And human beings are hardwired to respond much more strongly to threatening/negative stimuli than to reassuring/positive incoming data. That's a good thing, it prevents us from being distracted by the lovely flowers when a bear is approaching, but as a retired psychotherapist I'm especially acutely aware of distortion that accrues when limbic system alarms go off (and tangle with memory etc., as you point out) in more ambiguous situations. It also seems obvious to remember that the threat to growers, distributers and much larger governing interests in all of this will trigger conflicting and emotionally charged distortions, too - it's not necessarily dishonest on either end, just a matter of reflexive information selection.JBaymore wrote:Trigga,
I spent this summer in Japan making pottery and doing some museum research. Returned about 3 weeks ago. I am there just about every year. I was there in 2011 right after the earthquake, tsunami, and meltdowns also. In fact twice in 2011. Deliberately went thru Sendai and into the Tohoku region.
If you are there... you know that the press there is covering the situation at Fukushima at a pretty high level. Much more than we get here in the States (since I have returned home). Stuff we are just hearing about now in our media here I saw months ago in Japan. Things that were said would not likely work in the Japanese press or that were really bad ..... the local press is NOT yet saying.
That being said...........
I can think of no country in the world (except maybe Russia...with Cherynoble) where the populace would be more "sensitive" to issues of radiation. They are the only nation that has had nuclear bombs used in warfare on their territory. So I would imagine that there is a "collective gestalt" about the potential dangers of radiation that kind of absorbed as one grows up in that culture. Likely that fear is a bit "larger than life".
So how do you "weigh" the accuracy of the concerns of those people you are meeting? Are they scientists, or laypeople? What information are they basing their fears upon? It is human nature to say things like, "It is really bad over there but things are fine here." It makes you feel better about your situation.
I've seen conflicting information out of many different sources there in Japan. Since in 2011 as a college professor I was responsible for taking college students to Japan, I spent a LOT of time researching the science behind radiation exposure and such. I teach technical ceramics, so I have a bit of a "Tech Weenie" side to me.
The upshot of that information (and I still watch what I can since I go there so often) said that for the most part, other than very close in to Fukushima Daichi, and other than for long term exposures (living there), it is not all that bad. I personally wouldn't eat stuff grown in Fukushima-ken or some of the immediate close downwind locations, and I certainly would not eat seafood from that section of the coast.
And if teas have been tested....... and show level below the current regulation point..... I wouldn't really worry too much about that either. I brought some Shizuoka tea home with me.

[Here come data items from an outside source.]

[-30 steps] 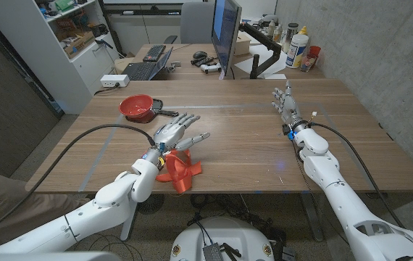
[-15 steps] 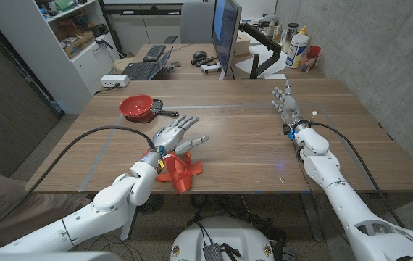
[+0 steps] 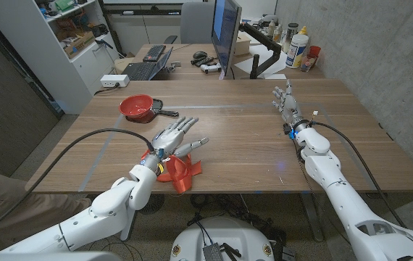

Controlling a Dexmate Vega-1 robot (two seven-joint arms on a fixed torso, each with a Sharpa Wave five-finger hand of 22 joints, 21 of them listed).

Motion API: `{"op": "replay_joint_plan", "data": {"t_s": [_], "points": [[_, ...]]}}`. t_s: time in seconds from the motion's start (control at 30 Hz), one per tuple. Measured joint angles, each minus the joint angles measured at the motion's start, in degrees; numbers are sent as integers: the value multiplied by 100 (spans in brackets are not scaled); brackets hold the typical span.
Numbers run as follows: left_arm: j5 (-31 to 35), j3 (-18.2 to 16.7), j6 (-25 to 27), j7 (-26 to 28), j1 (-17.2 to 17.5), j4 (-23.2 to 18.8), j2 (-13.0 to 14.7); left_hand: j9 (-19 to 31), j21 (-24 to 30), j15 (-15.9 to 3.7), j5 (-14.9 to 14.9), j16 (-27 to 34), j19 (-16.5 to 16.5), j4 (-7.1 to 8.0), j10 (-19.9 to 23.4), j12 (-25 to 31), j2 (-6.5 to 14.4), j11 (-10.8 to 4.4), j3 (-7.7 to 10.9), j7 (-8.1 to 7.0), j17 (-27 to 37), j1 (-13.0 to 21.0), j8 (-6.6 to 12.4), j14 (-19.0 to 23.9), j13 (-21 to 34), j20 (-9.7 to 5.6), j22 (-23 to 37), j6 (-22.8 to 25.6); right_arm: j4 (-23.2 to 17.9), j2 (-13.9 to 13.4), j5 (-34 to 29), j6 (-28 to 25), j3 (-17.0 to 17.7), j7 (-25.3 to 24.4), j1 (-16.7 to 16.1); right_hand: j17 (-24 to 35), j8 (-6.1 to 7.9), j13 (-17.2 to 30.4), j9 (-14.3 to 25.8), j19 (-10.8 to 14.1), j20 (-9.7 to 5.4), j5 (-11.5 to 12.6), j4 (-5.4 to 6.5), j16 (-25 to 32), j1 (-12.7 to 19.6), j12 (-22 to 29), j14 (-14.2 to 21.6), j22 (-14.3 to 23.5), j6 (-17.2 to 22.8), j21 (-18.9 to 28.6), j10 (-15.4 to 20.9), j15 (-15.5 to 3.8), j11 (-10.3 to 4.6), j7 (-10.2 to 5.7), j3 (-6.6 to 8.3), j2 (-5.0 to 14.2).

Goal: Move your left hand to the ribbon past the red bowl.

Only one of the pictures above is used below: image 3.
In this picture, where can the person's brown trouser leg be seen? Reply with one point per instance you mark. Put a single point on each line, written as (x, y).
(11, 206)

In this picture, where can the small black pan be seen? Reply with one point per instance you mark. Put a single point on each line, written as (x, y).
(157, 106)

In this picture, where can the clear drinking glass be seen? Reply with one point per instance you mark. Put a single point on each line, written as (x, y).
(308, 63)

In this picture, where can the yellow cap bottle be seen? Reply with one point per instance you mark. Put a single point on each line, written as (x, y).
(303, 30)

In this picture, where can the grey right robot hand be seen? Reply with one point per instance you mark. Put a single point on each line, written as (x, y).
(290, 107)

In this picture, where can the white power strip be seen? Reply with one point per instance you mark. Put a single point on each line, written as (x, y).
(114, 80)

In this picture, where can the black computer monitor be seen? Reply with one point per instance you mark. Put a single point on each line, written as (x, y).
(226, 32)

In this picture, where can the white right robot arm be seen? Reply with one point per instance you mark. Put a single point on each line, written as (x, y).
(348, 203)

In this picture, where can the cardboard box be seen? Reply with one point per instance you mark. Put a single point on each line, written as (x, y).
(79, 43)

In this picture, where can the grey heatsink module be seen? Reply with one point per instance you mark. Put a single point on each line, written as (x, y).
(212, 253)

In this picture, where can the black computer mouse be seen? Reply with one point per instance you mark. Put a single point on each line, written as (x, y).
(199, 54)

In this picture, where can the white paper sheets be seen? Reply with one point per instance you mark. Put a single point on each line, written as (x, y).
(244, 65)

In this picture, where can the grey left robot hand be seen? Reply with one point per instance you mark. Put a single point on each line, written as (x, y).
(168, 139)

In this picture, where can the black round fan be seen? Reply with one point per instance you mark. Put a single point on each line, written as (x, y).
(154, 203)

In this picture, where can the white wipes canister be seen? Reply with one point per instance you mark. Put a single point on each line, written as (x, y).
(296, 50)

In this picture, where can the white game controller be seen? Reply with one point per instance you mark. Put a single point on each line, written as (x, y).
(210, 67)

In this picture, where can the clear jar with dark lid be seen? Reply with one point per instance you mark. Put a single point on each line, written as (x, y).
(290, 34)

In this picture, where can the grey table leg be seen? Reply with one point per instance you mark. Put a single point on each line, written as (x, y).
(311, 217)
(128, 226)

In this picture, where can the small wooden box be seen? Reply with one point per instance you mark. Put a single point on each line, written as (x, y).
(243, 44)

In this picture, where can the orange ribbon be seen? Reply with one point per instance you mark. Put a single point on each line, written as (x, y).
(181, 174)

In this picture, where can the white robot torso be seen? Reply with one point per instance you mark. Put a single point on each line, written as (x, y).
(224, 235)

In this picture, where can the red cup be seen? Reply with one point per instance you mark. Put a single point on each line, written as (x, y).
(315, 51)

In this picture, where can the black keyboard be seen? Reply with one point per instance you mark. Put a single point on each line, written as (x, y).
(141, 70)
(154, 53)

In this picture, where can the grey office chair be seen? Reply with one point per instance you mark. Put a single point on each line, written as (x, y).
(195, 21)

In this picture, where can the white shelf cabinet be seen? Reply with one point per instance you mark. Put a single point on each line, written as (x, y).
(79, 79)

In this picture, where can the black remote control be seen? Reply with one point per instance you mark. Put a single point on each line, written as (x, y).
(203, 61)

I am NOT in any way downplaying the mess at Fukushima at ALL. It is a disaster that we have not yet figured out HOW to contain. It is not a Japanese problem... it is everyone's problem....... becasue there are such reactors everywhere. It CAN happen here. I personally think the freezing the ground approach is a pie in the sky approach... and expect it to take longer than planned and not work as planned. Then they'll be on to "Plan Q".
People get hysterical when the word "radiation" comes up. Some of that fear is warranted..... but most is not based in facts or science.
I'm no expert in any of this though I do touch in on related news, blogs, etc. Given the fairly frequent flow of "new disclosures" from the site, relevant to tea or not, I only would say that vendors who continue to privately test and publish verifiable results despite higher government standards (also controversial because of new testing methodology, as I understand it) would reassure buyers in the most direct and immediate way. Is that testing an expensive or terribly time consuming process? Why not just make that a standard procedure until people, in Japan and elsewhere, are no longer anxious about the issue, irritatingly reactive as they might seem?